__Task prompt__.
Extract, without alteration, each line from the start of the listing to the line bearing "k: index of".

[[ Provided data, beginning ]]

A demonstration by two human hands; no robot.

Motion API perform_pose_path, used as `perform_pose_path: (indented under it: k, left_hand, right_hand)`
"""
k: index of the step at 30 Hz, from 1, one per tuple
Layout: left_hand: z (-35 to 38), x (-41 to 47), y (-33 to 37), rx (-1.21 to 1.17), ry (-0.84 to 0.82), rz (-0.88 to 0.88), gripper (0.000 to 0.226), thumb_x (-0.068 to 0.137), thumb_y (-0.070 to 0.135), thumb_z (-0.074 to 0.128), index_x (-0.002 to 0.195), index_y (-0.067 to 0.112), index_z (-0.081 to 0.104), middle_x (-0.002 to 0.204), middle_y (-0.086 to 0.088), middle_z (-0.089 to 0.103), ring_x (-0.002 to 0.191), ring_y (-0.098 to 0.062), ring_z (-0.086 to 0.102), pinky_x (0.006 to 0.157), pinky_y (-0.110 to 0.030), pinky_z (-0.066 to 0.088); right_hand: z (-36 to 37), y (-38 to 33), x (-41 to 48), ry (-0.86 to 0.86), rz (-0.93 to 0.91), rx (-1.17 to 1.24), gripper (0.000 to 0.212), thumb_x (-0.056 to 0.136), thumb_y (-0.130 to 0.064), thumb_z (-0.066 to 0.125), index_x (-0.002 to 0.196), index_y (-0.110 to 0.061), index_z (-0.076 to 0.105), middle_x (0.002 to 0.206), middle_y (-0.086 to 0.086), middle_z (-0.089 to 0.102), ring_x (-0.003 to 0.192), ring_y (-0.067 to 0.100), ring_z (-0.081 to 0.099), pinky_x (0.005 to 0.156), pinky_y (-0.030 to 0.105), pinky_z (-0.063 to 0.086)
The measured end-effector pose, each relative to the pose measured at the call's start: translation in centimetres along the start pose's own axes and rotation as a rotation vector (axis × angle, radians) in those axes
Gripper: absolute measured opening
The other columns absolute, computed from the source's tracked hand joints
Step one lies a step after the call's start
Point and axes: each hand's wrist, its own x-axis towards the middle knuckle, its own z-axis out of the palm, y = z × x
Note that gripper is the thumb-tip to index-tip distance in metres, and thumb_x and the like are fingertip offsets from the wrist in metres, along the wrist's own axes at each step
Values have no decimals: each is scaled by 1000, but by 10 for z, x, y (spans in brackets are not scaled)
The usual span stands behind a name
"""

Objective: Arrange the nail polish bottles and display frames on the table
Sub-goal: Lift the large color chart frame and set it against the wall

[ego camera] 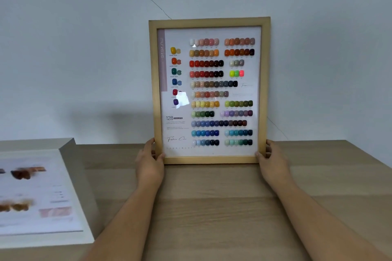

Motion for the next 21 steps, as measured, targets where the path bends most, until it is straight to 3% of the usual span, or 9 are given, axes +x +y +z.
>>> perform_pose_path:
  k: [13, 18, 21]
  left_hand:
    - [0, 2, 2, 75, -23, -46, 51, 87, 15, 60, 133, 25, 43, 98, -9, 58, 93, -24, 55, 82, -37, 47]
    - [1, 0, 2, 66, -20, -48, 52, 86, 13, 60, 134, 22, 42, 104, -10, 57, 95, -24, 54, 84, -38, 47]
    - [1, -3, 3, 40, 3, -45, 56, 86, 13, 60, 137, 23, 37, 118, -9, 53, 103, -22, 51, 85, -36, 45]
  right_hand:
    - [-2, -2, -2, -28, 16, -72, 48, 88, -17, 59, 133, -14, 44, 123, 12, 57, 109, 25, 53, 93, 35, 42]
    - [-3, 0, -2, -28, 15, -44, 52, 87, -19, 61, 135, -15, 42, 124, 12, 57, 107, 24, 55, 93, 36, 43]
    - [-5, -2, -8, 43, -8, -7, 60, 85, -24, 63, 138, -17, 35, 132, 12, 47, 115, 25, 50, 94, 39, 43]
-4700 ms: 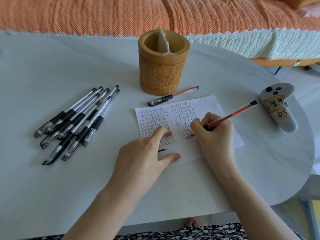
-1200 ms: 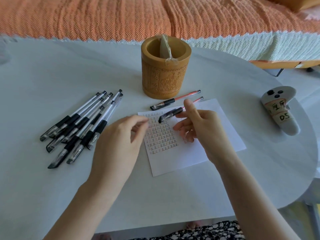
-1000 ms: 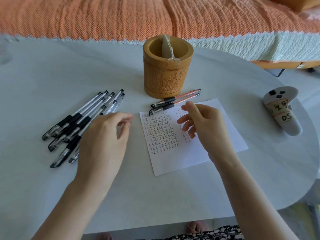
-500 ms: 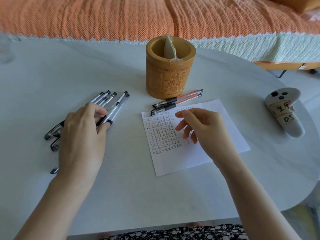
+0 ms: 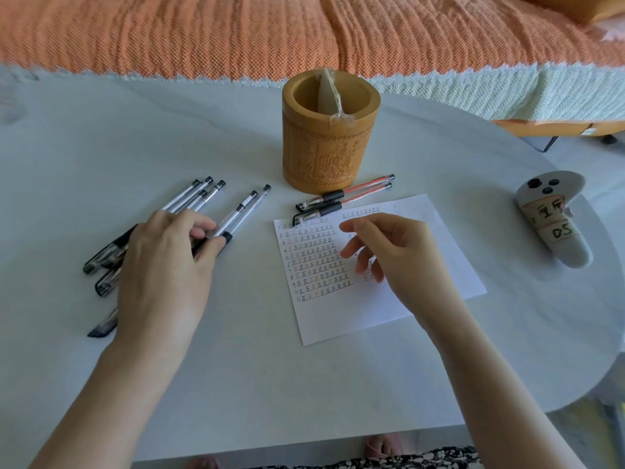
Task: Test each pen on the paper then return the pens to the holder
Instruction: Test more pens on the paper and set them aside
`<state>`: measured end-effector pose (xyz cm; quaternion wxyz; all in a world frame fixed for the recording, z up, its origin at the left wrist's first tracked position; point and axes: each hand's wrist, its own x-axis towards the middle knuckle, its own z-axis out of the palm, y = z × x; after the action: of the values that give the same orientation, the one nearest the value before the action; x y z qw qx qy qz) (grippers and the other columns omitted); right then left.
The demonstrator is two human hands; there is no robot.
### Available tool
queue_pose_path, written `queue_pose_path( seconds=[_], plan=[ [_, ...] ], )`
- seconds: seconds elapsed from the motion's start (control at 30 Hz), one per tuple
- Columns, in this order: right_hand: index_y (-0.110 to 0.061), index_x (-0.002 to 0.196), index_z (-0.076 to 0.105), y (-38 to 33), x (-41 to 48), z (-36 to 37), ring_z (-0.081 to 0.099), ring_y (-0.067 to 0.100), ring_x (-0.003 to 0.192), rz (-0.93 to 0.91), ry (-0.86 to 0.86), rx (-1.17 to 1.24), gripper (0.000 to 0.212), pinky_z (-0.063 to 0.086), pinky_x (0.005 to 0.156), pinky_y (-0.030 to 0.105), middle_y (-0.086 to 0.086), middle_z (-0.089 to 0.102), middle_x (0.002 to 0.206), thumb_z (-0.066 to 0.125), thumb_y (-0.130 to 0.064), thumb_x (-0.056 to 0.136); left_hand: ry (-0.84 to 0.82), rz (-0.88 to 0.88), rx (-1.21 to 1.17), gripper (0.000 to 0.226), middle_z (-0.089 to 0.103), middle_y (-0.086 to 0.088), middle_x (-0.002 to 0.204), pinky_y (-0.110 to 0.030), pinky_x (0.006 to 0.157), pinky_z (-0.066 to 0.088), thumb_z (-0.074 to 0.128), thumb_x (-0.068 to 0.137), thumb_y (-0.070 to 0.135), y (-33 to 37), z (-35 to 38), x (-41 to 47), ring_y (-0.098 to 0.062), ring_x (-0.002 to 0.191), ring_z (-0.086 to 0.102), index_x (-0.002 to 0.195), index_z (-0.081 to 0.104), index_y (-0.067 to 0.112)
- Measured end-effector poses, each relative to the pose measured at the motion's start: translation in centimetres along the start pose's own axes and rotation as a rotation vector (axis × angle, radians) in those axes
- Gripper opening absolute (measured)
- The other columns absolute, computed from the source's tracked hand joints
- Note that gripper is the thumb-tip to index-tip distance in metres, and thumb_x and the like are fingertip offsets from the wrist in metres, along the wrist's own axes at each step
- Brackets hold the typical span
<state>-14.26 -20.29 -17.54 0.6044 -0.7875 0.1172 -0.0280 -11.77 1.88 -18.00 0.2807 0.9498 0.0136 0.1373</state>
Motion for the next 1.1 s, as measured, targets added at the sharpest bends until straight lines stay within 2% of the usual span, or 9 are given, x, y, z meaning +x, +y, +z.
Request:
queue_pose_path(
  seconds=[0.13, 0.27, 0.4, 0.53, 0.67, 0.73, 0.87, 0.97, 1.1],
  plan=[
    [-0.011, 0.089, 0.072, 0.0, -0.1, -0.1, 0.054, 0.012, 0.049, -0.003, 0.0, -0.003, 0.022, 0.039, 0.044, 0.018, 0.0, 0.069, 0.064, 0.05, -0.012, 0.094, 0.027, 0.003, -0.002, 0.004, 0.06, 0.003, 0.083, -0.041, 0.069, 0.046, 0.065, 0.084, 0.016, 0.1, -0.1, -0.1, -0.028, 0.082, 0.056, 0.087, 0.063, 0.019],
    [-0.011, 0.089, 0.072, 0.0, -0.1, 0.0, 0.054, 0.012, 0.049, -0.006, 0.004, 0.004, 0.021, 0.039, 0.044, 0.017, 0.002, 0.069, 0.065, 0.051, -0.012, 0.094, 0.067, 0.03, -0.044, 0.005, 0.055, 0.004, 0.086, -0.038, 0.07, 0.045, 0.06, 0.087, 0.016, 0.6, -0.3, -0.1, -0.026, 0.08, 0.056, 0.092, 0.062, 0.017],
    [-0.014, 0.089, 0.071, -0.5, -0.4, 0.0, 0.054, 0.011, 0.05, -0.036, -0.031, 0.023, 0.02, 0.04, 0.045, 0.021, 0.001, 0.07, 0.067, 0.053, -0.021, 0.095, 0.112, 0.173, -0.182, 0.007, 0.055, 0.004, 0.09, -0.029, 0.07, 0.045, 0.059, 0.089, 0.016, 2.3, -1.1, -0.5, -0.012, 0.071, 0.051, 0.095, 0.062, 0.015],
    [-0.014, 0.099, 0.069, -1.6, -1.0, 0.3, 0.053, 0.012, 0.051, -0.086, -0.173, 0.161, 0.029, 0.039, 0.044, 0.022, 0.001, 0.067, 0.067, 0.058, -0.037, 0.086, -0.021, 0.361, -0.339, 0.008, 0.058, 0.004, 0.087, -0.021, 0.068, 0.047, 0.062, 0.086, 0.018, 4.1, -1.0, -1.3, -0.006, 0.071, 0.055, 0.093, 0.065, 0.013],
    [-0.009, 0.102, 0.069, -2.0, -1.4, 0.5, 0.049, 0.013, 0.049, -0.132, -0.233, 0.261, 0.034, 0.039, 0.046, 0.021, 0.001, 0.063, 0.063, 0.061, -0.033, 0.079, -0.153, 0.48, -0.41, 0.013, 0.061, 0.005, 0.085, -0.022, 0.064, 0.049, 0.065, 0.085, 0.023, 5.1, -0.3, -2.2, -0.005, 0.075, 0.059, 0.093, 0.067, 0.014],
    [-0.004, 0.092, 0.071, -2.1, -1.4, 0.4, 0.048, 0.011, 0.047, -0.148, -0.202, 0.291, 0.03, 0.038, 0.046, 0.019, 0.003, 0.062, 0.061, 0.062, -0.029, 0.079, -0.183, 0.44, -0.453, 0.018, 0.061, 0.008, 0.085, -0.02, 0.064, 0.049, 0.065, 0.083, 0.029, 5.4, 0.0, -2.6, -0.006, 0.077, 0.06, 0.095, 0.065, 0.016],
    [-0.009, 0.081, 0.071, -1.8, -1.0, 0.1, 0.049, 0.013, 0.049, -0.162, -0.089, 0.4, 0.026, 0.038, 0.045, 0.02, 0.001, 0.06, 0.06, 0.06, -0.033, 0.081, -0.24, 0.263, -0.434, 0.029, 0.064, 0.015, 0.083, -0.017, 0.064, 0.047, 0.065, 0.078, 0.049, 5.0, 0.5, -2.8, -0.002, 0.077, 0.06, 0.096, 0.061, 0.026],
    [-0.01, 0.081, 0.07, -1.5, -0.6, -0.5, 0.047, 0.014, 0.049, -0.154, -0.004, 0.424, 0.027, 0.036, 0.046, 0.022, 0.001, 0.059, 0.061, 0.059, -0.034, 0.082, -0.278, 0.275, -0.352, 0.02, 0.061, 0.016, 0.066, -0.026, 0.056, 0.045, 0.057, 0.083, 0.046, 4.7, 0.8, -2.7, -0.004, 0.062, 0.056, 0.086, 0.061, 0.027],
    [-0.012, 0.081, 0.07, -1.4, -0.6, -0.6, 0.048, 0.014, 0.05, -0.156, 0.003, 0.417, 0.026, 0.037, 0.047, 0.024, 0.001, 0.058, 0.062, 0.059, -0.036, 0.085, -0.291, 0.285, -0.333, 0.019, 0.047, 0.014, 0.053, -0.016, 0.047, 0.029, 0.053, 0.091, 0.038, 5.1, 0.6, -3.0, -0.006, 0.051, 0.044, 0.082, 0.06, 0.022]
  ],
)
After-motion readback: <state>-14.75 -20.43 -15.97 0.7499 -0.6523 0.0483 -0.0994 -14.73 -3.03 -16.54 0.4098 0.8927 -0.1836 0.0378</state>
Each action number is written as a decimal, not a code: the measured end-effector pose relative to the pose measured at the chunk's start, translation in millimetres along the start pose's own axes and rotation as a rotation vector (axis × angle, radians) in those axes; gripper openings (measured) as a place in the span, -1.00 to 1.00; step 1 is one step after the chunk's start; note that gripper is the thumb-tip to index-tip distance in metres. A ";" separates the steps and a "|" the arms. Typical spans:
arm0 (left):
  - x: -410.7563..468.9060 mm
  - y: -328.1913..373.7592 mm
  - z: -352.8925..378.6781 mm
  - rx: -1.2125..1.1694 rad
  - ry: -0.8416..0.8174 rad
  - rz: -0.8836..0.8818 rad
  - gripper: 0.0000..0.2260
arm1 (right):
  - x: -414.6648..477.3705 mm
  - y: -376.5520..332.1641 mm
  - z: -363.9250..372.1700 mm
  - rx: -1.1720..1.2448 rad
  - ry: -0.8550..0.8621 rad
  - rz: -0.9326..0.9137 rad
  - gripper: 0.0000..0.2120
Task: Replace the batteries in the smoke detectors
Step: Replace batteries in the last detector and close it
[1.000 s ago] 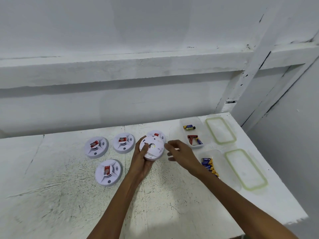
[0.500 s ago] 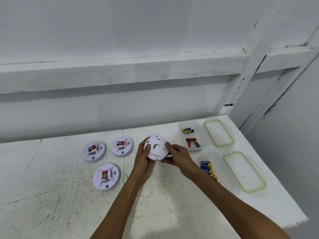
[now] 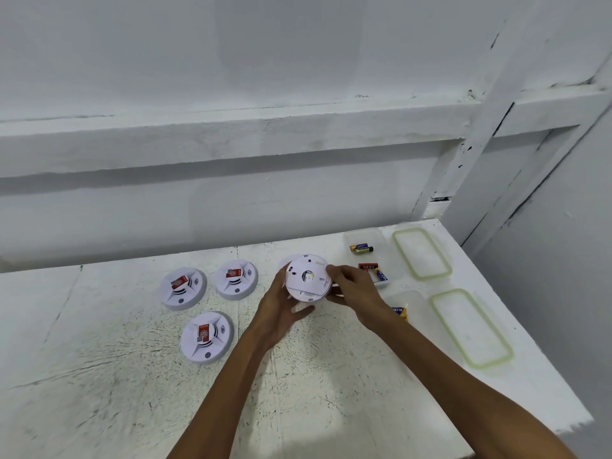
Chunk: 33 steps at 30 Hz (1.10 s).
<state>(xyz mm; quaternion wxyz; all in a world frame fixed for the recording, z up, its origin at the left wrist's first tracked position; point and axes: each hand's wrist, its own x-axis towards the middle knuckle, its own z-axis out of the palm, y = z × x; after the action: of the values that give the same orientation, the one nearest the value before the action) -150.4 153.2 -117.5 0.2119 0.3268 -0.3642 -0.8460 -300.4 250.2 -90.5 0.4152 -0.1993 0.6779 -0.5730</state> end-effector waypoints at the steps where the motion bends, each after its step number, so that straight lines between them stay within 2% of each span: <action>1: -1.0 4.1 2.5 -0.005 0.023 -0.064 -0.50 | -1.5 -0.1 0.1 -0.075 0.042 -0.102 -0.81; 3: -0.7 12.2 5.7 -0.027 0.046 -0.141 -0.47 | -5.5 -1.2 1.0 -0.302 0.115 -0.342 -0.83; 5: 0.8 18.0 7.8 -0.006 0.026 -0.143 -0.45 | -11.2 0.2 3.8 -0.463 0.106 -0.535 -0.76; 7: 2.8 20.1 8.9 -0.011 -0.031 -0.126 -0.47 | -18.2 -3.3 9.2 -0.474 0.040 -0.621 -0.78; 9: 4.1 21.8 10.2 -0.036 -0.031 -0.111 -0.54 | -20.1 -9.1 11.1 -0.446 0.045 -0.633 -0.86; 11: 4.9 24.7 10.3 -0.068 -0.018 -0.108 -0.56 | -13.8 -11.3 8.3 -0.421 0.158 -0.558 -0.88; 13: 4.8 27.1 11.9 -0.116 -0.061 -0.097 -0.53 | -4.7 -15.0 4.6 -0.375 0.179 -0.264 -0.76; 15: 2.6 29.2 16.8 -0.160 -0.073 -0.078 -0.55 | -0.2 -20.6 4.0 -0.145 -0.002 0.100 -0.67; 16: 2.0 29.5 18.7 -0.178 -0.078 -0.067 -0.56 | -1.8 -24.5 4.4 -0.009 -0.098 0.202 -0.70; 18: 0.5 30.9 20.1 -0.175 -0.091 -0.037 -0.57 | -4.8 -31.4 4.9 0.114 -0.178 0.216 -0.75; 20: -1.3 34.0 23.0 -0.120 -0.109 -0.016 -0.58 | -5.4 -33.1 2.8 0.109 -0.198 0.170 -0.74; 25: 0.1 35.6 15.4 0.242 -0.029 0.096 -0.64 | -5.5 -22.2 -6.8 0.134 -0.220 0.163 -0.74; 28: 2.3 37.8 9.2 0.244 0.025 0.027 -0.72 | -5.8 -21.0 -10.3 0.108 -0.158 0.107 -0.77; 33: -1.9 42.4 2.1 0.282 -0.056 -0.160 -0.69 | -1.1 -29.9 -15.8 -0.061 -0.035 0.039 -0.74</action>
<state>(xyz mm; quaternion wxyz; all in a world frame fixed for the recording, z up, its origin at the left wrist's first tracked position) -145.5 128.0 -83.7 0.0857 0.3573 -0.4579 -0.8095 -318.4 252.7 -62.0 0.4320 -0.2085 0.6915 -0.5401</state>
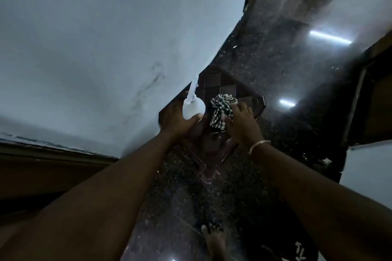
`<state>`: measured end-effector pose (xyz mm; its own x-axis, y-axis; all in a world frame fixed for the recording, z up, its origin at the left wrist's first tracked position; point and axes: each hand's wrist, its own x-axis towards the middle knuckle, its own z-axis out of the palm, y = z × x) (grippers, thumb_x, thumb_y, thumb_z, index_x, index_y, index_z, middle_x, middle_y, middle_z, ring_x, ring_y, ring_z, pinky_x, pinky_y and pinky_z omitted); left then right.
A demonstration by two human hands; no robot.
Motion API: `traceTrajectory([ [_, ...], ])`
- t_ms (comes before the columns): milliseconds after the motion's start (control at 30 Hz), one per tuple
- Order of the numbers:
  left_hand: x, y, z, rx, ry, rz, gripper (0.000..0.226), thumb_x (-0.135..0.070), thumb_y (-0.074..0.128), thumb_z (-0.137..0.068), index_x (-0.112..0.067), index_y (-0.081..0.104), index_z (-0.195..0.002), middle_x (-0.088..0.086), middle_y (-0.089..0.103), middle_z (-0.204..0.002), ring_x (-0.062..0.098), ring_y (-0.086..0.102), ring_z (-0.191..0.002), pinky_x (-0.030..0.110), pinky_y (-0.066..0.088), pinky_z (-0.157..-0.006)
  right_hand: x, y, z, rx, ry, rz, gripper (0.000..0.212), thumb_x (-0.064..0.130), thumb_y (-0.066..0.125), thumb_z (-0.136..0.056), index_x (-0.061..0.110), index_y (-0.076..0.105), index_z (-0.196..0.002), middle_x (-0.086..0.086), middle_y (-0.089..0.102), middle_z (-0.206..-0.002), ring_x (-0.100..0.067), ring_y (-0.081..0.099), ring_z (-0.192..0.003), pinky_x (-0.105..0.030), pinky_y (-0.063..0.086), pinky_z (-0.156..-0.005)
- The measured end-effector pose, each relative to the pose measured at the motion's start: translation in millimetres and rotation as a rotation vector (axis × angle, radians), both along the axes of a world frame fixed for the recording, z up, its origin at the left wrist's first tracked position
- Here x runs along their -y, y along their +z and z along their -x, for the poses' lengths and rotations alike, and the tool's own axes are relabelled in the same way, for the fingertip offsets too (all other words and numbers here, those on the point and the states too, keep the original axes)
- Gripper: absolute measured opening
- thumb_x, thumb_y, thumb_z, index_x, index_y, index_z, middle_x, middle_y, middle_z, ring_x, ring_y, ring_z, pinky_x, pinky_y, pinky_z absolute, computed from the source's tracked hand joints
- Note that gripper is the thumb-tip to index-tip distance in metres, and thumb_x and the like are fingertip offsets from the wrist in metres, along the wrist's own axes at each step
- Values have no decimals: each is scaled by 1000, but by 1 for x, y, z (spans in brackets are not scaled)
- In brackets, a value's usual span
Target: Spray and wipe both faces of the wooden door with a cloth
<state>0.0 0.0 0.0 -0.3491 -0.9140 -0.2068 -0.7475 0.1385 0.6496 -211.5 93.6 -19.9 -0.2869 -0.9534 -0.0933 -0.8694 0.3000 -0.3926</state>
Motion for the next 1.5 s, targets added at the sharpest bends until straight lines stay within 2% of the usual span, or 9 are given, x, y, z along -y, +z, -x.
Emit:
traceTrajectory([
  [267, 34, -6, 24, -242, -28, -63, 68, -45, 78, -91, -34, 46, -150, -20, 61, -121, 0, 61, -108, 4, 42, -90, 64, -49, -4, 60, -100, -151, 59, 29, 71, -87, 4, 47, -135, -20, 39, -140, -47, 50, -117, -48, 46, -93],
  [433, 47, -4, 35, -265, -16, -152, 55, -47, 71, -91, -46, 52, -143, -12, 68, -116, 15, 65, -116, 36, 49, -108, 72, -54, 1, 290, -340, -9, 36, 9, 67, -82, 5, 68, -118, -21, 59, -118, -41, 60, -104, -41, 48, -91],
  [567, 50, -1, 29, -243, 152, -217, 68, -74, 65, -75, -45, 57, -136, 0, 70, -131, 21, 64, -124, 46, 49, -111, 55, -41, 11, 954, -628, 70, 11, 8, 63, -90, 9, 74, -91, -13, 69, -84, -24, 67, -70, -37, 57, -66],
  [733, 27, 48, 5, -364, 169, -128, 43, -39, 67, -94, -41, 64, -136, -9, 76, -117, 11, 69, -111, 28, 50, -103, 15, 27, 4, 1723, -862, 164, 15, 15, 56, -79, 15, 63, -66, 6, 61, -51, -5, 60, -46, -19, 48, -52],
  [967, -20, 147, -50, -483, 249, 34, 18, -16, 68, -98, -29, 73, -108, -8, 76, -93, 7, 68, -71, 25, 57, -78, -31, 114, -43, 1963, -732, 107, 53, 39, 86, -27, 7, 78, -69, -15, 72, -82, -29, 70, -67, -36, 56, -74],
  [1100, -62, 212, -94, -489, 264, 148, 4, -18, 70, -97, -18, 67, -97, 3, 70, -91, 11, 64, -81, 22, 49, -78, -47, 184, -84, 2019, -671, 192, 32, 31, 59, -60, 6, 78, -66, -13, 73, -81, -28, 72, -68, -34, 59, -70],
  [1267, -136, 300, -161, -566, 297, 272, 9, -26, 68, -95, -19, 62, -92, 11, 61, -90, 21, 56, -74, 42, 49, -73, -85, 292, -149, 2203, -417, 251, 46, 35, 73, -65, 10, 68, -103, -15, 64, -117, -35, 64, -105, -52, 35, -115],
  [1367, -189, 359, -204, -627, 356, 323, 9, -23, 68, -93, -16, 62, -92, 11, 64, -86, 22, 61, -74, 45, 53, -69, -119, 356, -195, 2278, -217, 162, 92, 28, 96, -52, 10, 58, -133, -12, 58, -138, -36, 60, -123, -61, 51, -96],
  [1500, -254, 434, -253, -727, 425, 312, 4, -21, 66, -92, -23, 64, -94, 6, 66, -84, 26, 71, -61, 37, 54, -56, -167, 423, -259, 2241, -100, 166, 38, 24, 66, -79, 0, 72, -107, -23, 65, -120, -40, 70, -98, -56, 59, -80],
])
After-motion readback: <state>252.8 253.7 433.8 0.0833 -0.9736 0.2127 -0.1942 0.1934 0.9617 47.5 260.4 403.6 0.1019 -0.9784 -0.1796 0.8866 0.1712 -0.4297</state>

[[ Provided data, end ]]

__Output for this exercise__.
A demonstration by two human hands; no robot.

Motion API perform_pose_path, used as `perform_pose_path: (indented under it: k, left_hand, right_hand)`
"""
k: index of the step at 30 Hz, from 1, one per tuple

The required output has been supplied.